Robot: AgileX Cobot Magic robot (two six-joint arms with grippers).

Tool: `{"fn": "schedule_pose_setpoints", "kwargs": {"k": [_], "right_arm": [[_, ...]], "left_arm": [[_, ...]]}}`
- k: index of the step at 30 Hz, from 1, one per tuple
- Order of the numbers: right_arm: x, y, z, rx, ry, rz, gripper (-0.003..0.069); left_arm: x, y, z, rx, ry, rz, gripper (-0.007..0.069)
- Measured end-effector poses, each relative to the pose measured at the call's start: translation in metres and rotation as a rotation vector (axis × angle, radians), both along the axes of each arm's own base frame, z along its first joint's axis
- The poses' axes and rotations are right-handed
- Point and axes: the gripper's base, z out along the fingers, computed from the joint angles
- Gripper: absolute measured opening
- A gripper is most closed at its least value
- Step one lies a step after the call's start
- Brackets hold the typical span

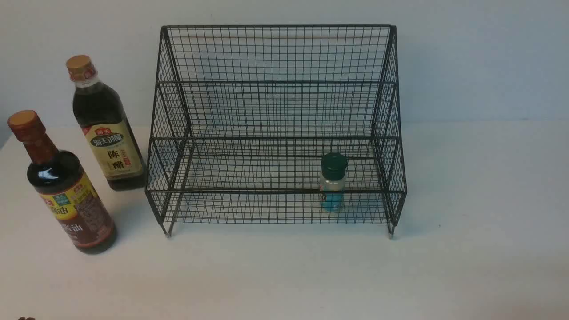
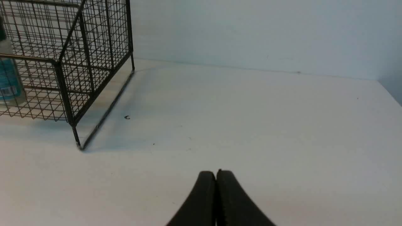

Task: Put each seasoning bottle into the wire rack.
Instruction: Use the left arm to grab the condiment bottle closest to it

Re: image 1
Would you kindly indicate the small green-capped spice jar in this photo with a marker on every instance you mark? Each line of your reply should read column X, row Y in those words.
column 332, row 181

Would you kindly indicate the vinegar bottle gold cap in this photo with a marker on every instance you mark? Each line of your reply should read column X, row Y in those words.
column 100, row 114

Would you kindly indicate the black wire mesh shelf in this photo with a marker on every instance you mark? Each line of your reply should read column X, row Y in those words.
column 243, row 115

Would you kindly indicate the soy sauce bottle red cap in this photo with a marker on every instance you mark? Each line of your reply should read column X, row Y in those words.
column 60, row 180

________

EXERCISE DIRECTIONS: Take every line above that includes "call" and list it.

EXERCISE OUTPUT:
- Measured end-effector poses, each relative to the pose measured at the call's start: translation in metres and rotation as a rotation vector (axis × angle, radians), both along the axes of each arm's own base frame, z along its first joint's axis
- Step one lies a step after the call's start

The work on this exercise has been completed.